French Language Charter | Bilingual municipalities did not obtain a reprieve

French Language Charter | Bilingual municipalities did not obtain a reprieve
French Language Charter | Bilingual municipalities did not obtain a reprieve

Municipalities with bilingual status failed in their attempt to suspend certain articles of the Charter of the French Language (CLF) which were modified by the adoption of Bill 96.


Published yesterday at 4:57 p.m.

Pierre Saint-Arnaud

The Canadian Press

In a decision rendered Tuesday, Judge Silvana Conte, of the Superior Court, refuses to grant these municipalities the reprieve they requested for a handful of articles that affect them more directly while waiting for the courts to decide on the merits of the cases. amendments made to the Charter by this bill.

The judge did not take time to decide, the case having been pleaded on September 30.

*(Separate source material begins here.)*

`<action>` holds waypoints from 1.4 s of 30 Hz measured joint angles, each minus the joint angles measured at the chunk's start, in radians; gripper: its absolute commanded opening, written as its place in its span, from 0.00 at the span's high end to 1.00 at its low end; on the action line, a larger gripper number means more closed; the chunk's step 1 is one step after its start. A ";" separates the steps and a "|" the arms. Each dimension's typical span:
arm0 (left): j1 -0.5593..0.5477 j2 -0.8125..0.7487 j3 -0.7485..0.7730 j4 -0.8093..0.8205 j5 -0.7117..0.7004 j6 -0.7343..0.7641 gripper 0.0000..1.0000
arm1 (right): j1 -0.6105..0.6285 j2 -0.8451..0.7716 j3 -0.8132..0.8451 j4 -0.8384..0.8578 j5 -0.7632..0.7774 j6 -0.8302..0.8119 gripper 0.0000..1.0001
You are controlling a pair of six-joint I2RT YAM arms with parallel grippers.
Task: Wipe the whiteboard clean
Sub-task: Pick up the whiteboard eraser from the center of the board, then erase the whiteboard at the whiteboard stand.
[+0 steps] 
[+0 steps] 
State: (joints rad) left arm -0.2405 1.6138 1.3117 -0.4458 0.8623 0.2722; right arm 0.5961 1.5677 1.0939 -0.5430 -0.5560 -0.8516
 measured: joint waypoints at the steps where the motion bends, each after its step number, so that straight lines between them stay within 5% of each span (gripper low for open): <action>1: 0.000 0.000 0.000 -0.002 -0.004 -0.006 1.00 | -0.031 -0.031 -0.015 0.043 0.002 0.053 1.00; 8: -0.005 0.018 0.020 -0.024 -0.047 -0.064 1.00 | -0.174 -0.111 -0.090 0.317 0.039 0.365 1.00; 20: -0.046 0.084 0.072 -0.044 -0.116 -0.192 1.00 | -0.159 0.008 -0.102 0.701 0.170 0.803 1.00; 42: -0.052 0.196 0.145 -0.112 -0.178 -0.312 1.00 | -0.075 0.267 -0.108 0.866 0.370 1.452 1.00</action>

Articles of the Charter covered

The request from the 23 municipalities with bilingual status targeted more specifically the articles relating to the drafting of contracts “exclusively” in French and the powers of inspection and seizure of the Office québécois de la langue française (OQLF) which they consider abusive. . They also requested that the articles giving the power to the Minister of the French Language to suspend their subsidies and those relating to the obligation to sanction their employees who contravene the Charter be suspended.

From the outset, Judge Conte recalls that “suspension is an essentially discretionary remedy which must only be granted in exceptional cases”. This legal recourse is subject to the same three criteria as a request for an interlocutory injunction in the sense that the plaintiffs had to demonstrate the existence of: a serious question to be judged; irreparable harm if the request is rejected; that the balance of convenience favors the plaintiff since she will suffer the greatest harm if the request for a stay is refused.

Serious questions

The first criterion is generally met with regard to the language of contracts and the power of inspection and seizure of the OQLF since, as the magistrate explains, “the Court does not decide the merit of the question. It is sufficient that the question is neither frivolous nor vexatious.”

It is different for the minister’s ability to withhold subsidies because, she writes, “the allegations in the request do not allow the Court to conclude that this is a serious constitutional question or a real difficulty of ‘interpretation. The legal basis for claims related to constitutional vagueness is completely absent. »

No serious harm

However, it is around the question of “serious or irreparable harm” that the request fails across the board. In the case of contracts written in French only, the judge sees “no serious or irreparable damage resulting from the refusal to grant the requested stay”.

“First, the majority of contracts concluded by the plaintiffs are written in French and with the exception of the City of Blanc-Sablon and the City of Bonne-Espérance, they have the financial and human resources to comply with the requirements of the CLF. Furthermore, as for contracts which are written only in English, the plaintiffs speculate on the difficulties of these third parties in providing contracts in French, without providing proof,” she writes.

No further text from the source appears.